Data extracted from a collection
========================================================================
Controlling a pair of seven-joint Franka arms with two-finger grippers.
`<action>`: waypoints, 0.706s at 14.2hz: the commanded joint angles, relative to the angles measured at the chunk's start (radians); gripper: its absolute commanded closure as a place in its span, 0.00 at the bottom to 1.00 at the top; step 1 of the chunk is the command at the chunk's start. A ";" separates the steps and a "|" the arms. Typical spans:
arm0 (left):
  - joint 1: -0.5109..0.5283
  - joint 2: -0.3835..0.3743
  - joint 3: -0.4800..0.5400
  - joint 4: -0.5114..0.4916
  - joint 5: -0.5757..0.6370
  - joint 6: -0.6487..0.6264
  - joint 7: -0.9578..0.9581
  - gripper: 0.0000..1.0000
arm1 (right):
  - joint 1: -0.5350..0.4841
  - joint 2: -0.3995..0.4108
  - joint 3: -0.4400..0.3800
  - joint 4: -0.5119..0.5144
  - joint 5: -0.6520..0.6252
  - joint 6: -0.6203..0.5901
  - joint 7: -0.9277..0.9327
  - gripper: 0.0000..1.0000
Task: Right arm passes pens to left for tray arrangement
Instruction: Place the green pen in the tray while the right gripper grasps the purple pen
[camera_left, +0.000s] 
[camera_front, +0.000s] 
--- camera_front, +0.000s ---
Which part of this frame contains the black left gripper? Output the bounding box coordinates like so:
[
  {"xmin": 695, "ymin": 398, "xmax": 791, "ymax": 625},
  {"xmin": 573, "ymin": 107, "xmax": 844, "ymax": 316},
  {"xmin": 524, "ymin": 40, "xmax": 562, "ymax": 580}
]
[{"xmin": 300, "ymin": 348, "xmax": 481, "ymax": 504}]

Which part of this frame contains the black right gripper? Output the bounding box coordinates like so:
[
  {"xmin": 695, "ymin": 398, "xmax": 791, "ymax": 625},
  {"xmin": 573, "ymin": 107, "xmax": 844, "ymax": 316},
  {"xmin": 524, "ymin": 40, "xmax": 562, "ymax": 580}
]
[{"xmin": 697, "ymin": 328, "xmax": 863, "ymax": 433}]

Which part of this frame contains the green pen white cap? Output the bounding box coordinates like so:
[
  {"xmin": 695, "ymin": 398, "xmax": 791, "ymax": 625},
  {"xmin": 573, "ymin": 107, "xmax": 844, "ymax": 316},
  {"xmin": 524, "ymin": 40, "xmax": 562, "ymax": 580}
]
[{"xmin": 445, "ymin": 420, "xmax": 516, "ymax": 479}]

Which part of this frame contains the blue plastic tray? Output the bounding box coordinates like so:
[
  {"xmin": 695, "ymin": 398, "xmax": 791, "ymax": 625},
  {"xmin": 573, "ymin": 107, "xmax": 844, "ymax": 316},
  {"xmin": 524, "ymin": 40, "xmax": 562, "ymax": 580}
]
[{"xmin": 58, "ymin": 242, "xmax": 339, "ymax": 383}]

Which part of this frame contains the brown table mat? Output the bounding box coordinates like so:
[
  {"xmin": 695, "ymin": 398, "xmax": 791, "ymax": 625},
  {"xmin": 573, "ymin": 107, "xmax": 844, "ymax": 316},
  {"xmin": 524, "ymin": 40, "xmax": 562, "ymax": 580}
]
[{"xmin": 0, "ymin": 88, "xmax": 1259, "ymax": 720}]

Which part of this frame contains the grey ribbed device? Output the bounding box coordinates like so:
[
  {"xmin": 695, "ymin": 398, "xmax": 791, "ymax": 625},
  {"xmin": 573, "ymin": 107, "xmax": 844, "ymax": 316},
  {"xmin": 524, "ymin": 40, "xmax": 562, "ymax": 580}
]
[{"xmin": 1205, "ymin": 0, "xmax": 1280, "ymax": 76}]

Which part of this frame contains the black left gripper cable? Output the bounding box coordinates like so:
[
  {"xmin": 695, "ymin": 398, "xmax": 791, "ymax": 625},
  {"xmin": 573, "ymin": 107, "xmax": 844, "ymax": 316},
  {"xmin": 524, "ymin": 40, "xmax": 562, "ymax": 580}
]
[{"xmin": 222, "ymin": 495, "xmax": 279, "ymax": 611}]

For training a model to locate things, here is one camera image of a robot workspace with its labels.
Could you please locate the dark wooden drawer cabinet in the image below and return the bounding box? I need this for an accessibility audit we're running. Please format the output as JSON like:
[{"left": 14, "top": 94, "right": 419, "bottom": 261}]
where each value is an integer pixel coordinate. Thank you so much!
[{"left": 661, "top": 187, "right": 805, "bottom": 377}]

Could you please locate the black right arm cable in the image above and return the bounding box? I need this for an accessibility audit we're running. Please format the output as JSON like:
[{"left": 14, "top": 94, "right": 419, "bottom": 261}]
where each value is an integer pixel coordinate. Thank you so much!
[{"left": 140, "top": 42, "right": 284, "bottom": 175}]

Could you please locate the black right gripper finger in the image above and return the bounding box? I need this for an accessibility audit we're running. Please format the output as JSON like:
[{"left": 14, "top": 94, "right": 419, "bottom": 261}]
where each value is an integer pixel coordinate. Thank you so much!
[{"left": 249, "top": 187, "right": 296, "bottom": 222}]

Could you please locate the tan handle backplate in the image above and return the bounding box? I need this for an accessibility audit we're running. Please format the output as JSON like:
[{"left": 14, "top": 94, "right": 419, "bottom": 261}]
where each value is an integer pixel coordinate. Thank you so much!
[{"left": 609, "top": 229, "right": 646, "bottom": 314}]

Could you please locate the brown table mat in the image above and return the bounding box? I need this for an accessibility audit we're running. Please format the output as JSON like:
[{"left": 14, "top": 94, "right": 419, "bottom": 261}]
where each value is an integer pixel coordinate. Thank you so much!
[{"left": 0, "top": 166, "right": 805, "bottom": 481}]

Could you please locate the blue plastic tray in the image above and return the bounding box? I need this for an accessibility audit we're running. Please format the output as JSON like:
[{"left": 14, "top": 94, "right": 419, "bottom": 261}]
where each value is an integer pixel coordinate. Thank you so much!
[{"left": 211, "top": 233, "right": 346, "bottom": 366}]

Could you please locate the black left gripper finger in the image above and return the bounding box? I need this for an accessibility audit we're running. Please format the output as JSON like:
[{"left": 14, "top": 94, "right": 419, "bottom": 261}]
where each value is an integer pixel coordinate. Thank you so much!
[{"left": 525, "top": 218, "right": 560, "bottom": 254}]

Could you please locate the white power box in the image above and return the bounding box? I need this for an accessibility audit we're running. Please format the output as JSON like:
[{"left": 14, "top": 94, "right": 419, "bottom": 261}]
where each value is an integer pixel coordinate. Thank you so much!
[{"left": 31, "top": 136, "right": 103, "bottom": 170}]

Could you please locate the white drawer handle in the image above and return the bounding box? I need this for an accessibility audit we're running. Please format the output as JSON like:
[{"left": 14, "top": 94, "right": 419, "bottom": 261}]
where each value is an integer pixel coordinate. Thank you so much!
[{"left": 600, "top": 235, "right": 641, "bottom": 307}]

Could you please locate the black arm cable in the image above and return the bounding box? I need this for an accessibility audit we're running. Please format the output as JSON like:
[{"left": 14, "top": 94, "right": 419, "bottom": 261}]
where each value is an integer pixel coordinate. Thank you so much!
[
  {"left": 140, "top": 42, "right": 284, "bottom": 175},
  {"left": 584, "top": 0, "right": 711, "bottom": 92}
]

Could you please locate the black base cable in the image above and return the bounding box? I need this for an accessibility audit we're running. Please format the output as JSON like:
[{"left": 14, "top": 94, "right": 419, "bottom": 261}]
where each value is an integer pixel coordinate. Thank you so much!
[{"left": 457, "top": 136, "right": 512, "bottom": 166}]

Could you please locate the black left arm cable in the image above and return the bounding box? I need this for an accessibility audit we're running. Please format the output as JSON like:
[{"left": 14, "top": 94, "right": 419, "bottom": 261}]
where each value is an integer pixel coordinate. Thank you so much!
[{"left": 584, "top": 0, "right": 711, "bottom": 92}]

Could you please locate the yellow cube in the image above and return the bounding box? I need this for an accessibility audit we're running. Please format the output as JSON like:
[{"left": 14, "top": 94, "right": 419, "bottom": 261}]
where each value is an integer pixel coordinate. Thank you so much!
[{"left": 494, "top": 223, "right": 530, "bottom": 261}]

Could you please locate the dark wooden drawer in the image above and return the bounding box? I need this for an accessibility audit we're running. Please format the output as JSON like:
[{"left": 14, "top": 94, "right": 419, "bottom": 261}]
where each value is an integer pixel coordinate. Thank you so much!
========================================================================
» **WORK INSTRUCTIONS**: Spot every line in the entries that includes the word "table", and copy each one out.

» **EXERCISE RESPONSE**:
Which part of this frame contains the brown table mat? Output the bounding box coordinates like so:
Could you please locate the brown table mat in the image above and return the bounding box? I need this for an accessibility audit we're running. Please format the output as JSON like:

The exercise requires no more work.